A common problem here is that many people find it very difficult to fast for 24 hours. With this type, you can eat normally 5 days a week, and on the remaining two days you have to limit the number of calories you consume to about 500-600 kcal.

There are other, more extreme, and complex ways to experience intermittent fasting, but 8/16, Eat-Stop-Eat, and 5: 2 are the most common. With all these fasts, it is allowed to consume water, tea, and coffee, only completely eliminating calorie drinks.
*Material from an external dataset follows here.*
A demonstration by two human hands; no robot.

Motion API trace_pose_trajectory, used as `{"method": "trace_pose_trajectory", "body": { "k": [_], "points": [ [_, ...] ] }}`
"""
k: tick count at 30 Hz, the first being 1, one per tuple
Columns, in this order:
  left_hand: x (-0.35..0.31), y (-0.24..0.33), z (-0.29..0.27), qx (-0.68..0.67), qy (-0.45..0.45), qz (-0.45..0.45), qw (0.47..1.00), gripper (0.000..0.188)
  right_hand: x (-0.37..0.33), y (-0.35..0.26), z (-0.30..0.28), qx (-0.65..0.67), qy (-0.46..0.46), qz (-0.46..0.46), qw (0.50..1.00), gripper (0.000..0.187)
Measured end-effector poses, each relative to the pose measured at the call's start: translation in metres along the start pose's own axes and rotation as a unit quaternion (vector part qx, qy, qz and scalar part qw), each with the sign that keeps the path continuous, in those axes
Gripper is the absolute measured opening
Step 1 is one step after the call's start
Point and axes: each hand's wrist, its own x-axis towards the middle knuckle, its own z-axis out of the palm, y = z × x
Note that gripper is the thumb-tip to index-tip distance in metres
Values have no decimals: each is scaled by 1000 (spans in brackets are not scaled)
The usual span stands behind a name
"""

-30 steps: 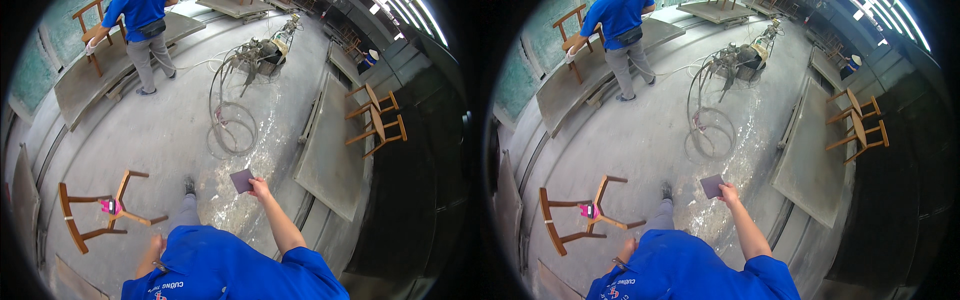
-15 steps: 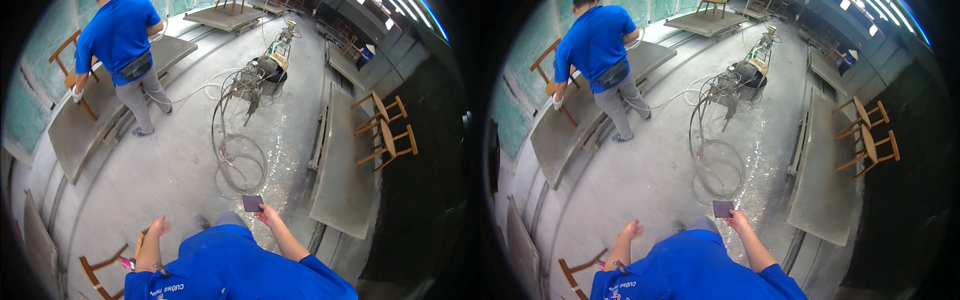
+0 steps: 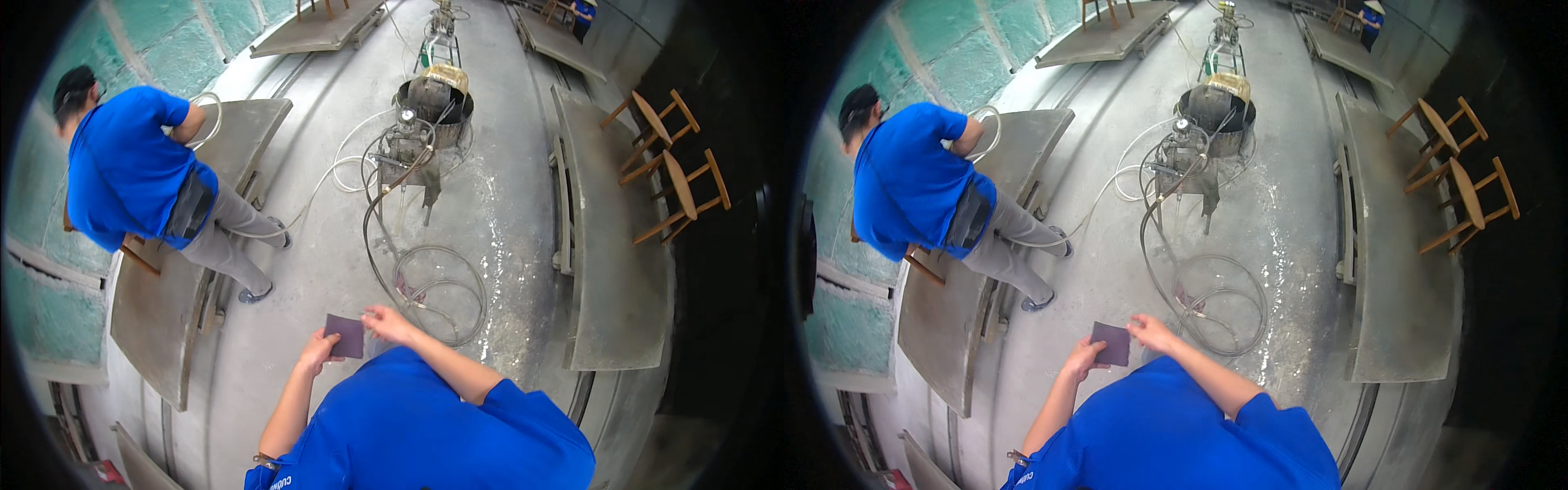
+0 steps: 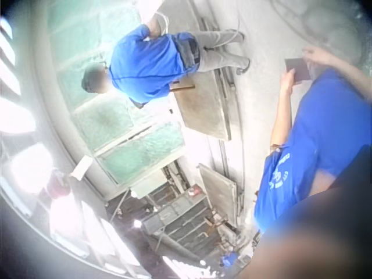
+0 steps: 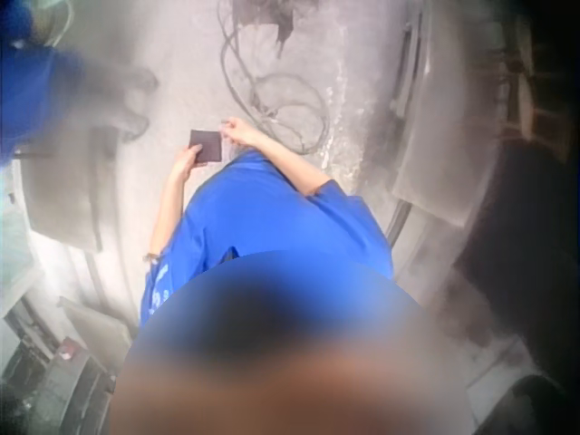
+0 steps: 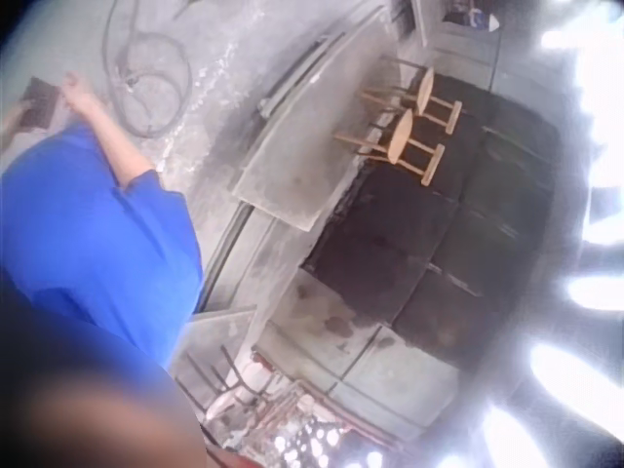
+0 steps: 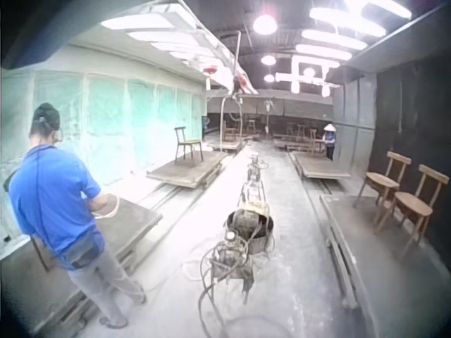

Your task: The person sprays a clear finish onto wooden chairs using a spray gun, then wipes the surfaces with a cloth. The person handles multiple chairs, turning them to coat different sides and legs, and moves them between workstations.

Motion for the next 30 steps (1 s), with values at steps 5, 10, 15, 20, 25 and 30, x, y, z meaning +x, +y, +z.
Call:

The only main rule that you should apply to all types of intermittent fasting is to eat well within the meal time frame. This does not mean that sweets are completely excluded. Just choose wisely.

Is this method safe

Research demonstrates that intermittent fasting is secure and beneficial. Moreover, many experts say that this really depends on the function inherent in the human body. Hunting and herding ancestors did not have such a stable food source as we do today. Sometimes they can't find anything to eat, and their bodies have evolved to function properly without food for long periods. Some say that intermittent fasting is probably more .normal. than eating three (or more) basic meals a day.

Although the most common side effect is feeling hungry, people with certain medical conditions (such as obesity). should not fast, so consult your doctor before trying any method of fasting. What if you want to know more details Check out the book intermittent fasting by author Valerie Childs.